Work request
Locate the word "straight" in the entries below, then gather every line that holds it.
━━━━━━━━━━━━━━━━━━━━
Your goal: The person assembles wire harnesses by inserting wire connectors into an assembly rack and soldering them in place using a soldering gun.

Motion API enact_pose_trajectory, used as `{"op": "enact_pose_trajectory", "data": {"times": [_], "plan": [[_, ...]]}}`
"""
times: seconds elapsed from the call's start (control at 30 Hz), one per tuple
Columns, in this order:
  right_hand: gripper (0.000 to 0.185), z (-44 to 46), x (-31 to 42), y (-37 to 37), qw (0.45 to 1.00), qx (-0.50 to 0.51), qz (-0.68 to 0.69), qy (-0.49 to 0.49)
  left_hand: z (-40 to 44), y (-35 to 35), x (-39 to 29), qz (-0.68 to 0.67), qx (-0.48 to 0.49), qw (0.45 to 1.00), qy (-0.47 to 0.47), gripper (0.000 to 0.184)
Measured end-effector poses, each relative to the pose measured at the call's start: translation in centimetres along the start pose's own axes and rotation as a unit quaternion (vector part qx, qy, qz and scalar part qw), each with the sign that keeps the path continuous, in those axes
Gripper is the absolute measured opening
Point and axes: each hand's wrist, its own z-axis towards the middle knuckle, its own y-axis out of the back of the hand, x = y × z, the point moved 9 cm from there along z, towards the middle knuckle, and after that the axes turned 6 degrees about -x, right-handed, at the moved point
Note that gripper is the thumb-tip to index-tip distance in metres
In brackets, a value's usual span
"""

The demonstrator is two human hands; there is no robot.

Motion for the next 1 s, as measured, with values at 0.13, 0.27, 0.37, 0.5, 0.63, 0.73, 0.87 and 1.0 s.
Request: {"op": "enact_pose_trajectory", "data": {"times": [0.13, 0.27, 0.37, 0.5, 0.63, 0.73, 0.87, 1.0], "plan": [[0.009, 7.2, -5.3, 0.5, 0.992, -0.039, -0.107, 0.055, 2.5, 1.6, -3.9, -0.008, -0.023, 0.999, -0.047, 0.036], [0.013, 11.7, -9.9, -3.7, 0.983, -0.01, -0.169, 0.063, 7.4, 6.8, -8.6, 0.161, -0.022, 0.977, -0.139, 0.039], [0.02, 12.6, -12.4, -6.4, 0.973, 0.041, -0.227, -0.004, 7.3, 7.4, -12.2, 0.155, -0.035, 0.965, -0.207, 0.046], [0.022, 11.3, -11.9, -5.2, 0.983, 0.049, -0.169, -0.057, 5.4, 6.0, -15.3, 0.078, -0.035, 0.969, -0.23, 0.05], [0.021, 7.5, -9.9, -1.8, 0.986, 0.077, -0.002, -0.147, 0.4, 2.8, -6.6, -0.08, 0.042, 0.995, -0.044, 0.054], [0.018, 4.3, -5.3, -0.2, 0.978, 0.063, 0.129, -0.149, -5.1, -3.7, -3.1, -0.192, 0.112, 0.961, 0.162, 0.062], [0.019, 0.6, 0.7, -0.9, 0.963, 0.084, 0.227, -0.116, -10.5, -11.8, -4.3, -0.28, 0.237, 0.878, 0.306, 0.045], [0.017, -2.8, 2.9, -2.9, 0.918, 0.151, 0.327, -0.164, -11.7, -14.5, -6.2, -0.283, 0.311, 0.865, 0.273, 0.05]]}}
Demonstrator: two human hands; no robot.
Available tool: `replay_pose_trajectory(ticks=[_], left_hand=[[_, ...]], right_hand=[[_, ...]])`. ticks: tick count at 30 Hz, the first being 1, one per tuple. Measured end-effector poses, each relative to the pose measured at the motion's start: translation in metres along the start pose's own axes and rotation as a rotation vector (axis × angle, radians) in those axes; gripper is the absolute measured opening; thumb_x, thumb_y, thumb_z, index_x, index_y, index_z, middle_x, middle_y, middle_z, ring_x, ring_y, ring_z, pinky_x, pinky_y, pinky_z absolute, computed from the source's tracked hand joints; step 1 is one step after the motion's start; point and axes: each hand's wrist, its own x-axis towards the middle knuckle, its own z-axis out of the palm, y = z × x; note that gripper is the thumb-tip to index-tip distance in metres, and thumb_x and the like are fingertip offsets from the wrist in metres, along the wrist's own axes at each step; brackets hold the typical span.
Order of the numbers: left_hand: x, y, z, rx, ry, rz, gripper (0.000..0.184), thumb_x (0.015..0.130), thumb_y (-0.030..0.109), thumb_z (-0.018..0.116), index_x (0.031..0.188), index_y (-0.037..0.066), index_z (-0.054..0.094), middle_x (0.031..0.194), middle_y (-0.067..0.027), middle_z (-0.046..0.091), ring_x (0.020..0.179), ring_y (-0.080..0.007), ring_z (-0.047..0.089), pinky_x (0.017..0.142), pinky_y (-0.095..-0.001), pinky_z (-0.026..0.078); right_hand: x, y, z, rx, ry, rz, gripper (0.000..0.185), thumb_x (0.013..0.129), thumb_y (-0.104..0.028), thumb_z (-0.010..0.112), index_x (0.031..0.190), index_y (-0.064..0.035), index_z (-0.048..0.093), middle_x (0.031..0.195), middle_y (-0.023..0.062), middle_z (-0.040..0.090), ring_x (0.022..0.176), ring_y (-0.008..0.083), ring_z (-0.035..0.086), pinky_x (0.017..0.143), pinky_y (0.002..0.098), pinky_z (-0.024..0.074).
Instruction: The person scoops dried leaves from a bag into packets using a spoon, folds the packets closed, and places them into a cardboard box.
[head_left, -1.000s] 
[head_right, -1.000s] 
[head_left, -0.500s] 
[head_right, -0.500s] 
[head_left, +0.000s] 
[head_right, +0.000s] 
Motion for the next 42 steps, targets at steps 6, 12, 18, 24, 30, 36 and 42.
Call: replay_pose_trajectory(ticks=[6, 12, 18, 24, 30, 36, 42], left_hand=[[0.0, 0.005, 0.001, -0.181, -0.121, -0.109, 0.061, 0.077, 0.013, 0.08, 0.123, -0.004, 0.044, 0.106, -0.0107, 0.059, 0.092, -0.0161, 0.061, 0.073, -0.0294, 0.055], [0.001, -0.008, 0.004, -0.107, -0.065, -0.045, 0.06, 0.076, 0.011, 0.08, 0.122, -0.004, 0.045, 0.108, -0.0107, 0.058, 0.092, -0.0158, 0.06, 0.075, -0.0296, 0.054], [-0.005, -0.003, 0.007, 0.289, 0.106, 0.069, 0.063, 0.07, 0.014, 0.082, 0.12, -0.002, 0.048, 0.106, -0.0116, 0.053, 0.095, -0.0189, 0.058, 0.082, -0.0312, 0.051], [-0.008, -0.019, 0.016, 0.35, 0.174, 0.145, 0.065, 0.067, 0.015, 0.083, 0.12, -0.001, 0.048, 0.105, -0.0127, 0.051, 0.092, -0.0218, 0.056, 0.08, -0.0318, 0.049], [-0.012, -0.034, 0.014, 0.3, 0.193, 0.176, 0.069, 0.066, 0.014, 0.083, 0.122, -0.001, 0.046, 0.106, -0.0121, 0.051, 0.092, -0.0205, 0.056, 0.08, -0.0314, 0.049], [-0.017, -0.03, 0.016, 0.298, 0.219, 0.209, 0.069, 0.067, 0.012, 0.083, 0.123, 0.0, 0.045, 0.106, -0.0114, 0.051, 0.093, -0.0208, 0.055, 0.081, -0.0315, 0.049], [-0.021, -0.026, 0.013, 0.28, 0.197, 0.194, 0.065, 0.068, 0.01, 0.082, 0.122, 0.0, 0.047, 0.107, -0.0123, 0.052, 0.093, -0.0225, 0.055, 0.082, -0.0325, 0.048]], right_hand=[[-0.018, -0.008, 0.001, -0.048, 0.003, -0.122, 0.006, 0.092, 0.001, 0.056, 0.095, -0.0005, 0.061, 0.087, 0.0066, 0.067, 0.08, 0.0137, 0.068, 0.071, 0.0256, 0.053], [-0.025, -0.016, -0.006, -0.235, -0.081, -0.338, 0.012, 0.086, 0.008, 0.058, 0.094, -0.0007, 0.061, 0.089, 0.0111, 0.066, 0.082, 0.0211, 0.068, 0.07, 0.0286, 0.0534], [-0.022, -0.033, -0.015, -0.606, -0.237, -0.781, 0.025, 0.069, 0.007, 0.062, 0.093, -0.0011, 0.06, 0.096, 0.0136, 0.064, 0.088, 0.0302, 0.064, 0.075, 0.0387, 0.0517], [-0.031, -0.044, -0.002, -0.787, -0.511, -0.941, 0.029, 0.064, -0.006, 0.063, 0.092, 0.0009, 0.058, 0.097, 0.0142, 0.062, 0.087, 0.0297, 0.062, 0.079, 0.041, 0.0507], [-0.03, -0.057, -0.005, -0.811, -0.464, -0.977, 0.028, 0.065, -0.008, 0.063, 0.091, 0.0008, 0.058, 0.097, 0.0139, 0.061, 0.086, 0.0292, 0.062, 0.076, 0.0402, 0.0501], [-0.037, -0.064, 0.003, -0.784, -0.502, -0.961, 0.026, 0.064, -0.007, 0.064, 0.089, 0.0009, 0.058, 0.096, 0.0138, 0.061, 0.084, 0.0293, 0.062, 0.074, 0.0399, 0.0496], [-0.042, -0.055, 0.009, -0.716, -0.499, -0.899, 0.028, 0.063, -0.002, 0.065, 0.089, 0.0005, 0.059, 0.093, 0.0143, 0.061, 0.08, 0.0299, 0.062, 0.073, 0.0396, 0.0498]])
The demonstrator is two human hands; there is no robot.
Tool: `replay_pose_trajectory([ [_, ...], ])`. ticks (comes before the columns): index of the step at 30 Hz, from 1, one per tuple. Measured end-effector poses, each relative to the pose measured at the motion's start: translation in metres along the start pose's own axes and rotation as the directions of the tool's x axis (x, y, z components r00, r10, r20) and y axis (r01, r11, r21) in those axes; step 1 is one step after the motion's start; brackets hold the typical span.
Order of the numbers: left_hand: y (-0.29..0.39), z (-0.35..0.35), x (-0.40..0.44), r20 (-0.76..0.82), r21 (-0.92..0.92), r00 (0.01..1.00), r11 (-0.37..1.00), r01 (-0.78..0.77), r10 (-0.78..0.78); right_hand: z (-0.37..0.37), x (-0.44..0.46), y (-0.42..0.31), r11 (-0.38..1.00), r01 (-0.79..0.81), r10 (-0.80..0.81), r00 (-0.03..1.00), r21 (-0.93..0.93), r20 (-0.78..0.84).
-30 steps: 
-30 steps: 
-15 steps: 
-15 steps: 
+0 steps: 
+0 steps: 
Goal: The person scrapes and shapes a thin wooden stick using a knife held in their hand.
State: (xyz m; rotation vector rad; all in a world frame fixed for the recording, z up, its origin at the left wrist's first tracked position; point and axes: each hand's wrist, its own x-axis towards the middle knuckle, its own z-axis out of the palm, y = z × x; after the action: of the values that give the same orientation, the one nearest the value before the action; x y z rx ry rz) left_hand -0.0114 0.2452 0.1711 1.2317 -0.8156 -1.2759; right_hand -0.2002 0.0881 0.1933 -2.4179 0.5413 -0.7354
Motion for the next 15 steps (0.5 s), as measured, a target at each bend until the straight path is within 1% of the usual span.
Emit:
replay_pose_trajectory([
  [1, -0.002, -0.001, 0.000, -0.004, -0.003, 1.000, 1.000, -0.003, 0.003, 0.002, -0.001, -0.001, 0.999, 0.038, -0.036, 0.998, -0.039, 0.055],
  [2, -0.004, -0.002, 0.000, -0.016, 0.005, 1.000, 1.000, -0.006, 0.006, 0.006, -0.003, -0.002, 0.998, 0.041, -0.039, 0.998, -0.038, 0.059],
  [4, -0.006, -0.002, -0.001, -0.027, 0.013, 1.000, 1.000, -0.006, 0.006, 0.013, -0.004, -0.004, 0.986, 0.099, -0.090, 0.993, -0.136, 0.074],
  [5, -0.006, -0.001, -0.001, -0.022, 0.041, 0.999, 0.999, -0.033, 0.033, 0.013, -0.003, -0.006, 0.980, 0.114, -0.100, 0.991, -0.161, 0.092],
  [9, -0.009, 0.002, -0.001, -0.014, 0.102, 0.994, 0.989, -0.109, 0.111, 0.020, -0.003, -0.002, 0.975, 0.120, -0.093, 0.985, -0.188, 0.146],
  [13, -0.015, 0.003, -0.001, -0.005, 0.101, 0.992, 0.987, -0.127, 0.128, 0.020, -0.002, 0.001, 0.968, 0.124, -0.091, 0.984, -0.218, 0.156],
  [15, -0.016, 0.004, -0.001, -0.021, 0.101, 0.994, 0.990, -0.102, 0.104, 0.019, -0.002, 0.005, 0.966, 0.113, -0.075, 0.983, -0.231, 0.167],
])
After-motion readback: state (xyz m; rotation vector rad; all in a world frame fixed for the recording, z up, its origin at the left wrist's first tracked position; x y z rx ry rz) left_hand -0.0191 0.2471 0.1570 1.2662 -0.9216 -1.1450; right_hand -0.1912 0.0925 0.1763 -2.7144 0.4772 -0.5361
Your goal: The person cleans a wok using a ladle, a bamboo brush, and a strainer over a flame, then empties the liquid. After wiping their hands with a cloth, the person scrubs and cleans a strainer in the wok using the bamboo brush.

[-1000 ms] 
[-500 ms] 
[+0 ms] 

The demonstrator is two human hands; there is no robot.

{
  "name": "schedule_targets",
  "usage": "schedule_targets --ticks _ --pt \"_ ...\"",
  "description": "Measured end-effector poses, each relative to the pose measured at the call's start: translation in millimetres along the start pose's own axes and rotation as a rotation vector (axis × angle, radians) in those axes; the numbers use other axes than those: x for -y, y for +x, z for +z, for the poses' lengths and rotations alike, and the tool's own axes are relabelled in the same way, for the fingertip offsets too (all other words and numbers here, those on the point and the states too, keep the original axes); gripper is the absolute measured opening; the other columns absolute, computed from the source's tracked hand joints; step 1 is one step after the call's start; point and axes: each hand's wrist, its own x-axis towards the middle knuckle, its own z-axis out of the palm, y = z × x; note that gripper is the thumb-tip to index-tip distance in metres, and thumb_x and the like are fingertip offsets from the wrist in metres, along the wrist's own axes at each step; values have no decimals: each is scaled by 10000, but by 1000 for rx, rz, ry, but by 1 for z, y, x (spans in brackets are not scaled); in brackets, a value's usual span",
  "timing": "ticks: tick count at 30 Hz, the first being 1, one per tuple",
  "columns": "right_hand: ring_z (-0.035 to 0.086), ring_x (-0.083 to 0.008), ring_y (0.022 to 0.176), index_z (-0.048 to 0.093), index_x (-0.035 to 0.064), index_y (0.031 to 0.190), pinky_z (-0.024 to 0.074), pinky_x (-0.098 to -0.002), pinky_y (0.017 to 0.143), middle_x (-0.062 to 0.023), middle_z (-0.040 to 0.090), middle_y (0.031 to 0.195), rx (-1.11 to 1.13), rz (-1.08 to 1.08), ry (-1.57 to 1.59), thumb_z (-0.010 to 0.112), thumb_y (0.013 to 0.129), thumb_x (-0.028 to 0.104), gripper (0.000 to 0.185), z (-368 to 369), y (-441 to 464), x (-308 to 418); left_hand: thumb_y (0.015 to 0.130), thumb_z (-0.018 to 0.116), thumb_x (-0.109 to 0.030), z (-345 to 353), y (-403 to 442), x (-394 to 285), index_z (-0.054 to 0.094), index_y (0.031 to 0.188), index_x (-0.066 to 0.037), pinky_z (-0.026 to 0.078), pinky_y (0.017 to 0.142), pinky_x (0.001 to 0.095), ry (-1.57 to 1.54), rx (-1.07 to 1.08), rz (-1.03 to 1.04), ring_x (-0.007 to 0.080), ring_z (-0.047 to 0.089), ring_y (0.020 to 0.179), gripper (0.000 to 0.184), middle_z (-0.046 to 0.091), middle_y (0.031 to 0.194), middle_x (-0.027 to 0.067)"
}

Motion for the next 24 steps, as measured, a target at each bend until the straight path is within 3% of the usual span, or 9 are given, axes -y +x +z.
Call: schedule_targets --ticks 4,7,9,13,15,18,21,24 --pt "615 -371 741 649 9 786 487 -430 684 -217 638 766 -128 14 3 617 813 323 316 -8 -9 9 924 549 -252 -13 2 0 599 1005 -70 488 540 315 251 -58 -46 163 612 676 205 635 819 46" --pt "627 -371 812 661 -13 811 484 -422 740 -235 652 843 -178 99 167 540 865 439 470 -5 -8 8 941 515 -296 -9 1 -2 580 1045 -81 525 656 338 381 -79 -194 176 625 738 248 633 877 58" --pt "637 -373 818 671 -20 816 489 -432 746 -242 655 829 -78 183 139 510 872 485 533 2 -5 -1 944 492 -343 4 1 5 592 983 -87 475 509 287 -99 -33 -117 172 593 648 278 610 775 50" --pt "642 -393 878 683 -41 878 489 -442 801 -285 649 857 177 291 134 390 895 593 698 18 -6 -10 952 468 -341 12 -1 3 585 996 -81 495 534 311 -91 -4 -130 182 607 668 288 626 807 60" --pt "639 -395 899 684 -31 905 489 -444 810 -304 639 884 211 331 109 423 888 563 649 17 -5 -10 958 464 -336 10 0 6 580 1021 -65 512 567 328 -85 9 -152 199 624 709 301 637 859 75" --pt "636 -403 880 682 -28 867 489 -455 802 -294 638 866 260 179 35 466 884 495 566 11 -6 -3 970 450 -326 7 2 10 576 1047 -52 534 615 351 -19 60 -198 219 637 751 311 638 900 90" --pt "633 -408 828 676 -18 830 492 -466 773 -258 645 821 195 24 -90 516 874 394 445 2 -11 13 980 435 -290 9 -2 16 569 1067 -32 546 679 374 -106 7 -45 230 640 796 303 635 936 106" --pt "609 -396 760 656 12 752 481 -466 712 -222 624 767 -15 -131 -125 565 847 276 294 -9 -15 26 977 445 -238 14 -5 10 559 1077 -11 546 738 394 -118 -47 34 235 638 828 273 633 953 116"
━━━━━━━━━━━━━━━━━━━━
Reply
Motion for the next 15 steps (0.5 s), as measured, a target at each bend until the straight path is within 1% of the usual span.
Motion for the next 24 steps, as measured, a target at each bend until the straight path is within 3% of the usual span, or 9 are given, axes -y +x +z.

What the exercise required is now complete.